Collaboration, Communication & Global Mindset
- Excellent written and spoken English communication skills, with the ability to explain complex analyses clearly to non-computational stakeholders.
- Demonstrated experience working effectively with global teams and stakeholders across geographies and time zones.
- Willingness and ability to operate flexibly across time zones to support global programs.
- Strong interpersonal skills characterized by intellectual humility, adaptability, curiosity, and a proactive approach to collaboration.
- Ability to think critically and creatively, ask clarifying questions, challenge assumptions constructively, and pivot analytical approaches as program needs evolve.
What Differentiates Top Candidates
- Clear evidence of end-to-end ownership of translational or biomarker analyses in clinical programs.
- Strong applied statistical background.
- Demonstrated impact on development decisions rather than purely methodological contributions.
- A track record of thriving in complex, ambiguous environments and driving alignment across scientific and technical teams.
- Experience working in or with large, global pharmaceutical organizations.

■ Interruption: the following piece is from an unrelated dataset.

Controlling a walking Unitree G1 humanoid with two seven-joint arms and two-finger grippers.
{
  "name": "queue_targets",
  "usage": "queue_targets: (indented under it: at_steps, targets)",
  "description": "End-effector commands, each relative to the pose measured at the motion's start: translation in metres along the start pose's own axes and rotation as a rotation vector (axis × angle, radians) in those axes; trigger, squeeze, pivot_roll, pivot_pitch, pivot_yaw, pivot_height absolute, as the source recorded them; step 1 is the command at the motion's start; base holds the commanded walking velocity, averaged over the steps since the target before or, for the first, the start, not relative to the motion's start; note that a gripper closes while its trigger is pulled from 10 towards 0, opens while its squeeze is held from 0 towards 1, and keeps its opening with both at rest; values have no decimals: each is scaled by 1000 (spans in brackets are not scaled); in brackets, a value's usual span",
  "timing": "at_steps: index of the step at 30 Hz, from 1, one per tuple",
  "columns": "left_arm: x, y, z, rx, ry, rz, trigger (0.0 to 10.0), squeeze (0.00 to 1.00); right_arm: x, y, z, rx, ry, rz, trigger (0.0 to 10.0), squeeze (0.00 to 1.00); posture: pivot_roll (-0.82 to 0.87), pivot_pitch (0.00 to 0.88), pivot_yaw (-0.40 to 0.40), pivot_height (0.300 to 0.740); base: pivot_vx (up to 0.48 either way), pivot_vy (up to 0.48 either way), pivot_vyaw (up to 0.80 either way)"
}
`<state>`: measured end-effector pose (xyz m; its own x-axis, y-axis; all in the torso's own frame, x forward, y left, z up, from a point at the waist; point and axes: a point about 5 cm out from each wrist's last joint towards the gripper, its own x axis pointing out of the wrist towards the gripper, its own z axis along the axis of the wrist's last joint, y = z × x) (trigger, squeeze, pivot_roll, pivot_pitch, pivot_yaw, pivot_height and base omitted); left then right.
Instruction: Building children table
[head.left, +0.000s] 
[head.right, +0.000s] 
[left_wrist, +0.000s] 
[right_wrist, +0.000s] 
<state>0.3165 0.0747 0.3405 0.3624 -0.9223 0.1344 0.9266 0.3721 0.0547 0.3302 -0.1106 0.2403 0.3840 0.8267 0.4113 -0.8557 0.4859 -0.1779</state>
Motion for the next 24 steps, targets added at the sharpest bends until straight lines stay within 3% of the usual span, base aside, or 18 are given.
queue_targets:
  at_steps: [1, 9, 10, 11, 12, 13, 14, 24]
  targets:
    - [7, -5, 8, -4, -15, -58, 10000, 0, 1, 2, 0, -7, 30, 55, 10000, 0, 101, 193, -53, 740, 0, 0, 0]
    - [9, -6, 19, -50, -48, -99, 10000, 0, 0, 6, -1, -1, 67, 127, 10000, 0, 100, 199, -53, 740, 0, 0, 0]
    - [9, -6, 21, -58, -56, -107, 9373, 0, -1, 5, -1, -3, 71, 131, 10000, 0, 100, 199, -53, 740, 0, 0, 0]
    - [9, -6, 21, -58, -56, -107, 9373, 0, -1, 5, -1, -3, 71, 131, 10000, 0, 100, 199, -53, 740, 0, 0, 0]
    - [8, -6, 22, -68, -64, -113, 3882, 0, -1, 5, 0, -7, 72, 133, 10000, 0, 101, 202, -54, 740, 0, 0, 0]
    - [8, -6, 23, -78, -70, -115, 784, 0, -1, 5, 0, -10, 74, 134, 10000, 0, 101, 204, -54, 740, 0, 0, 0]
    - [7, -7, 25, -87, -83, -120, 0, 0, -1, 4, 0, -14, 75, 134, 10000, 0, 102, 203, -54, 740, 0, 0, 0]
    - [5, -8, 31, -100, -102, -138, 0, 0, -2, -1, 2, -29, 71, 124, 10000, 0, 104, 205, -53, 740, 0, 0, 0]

This position offers the opportunity to contribute meaningfully to Amgen’s global development portfolio while helping to establish and grow a high-impact Precision Medicine capability at Amgen India.
Attention Job Applicants
At Amgen, we are relentless in applying the highest ethical standards to our products, services, and communications. We expect all applicants to act with honesty and integrity. Providing false or misleading information, or omitting material information during the hiring process, may result in disqualification from the hiring process or termination if already employed.